**What is needed**
Quote every line below exactly as it reads.

Given material: Begin

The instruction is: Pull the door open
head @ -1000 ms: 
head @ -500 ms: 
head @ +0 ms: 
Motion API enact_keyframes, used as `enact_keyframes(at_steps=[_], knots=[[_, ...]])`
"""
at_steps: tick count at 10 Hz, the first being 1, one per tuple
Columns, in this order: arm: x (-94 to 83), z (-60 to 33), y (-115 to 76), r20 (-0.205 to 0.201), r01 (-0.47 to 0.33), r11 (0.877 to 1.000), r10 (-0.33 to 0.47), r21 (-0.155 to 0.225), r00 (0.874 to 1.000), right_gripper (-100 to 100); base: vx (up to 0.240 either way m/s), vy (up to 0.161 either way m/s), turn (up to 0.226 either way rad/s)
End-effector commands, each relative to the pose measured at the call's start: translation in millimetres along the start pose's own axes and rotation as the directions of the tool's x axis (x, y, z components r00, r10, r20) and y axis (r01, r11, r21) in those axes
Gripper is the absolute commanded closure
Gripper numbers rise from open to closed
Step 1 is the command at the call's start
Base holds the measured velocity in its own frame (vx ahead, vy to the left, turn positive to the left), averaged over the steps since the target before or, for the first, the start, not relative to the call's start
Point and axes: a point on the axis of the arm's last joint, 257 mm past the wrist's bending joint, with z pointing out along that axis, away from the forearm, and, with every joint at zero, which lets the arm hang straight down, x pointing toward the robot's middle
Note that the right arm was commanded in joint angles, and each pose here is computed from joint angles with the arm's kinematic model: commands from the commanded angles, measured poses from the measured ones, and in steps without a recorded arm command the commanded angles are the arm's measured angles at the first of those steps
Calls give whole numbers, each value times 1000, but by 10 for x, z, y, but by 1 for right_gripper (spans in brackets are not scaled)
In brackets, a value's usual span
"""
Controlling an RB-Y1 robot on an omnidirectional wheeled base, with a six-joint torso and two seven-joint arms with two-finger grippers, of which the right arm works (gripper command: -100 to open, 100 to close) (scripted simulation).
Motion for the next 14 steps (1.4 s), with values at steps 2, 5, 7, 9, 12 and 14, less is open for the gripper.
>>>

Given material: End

**Result of the task**
The instruction is: Pull the door open
head @ -1000 ms: 
head @ -500 ms: 
head @ +0 ms: 
Motion API enact_keyframes, used as `enact_keyframes(at_steps=[_], knots=[[_, ...]])`
"""
at_steps: tick count at 10 Hz, the first being 1, one per tuple
Columns, in this order: arm: x (-94 to 83), z (-60 to 33), y (-115 to 76), r20 (-0.205 to 0.201), r01 (-0.47 to 0.33), r11 (0.877 to 1.000), r10 (-0.33 to 0.47), r21 (-0.155 to 0.225), r00 (0.874 to 1.000), right_gripper (-100 to 100); base: vx (up to 0.240 either way m/s), vy (up to 0.161 either way m/s), turn (up to 0.226 either way rad/s)
End-effector commands, each relative to the pose measured at the call's start: translation in millimetres along the start pose's own axes and rotation as the directions of the tool's x axis (x, y, z components r00, r10, r20) and y axis (r01, r11, r21) in those axes
Gripper is the absolute commanded closure
Gripper numbers rise from open to closed
Step 1 is the command at the call's start
Base holds the measured velocity in its own frame (vx ahead, vy to the left, turn positive to the left), averaged over the steps since the target before or, for the first, the start, not relative to the call's start
Point and axes: a point on the axis of the arm's last joint, 257 mm past the wrist's bending joint, with z pointing out along that axis, away from the forearm, and, with every joint at zero, which lets the arm hang straight down, x pointing toward the robot's middle
Note that the right arm was commanded in joint angles, and each pose here is computed from joint angles with the arm's kinematic model: commands from the commanded angles, measured poses from the measured ones, and in steps without a recorded arm command the commanded angles are the arm's measured angles at the first of those steps
Calls give whole numbers, each value times 1000, but by 10 for x, z, y, but by 1 for right_gripper (spans in brackets are not scaled)
In brackets, a value's usual span
"""
Controlling an RB-Y1 robot on an omnidirectional wheeled base, with a six-joint torso and two seven-joint arms with two-finger grippers, of which the right arm works (gripper command: -100 to open, 100 to close) (scripted simulation).
Motion for the next 14 steps (1.4 s), with values at steps 2, 5, 7, 9, 12 and 14, less is open for the gripper.
>>>

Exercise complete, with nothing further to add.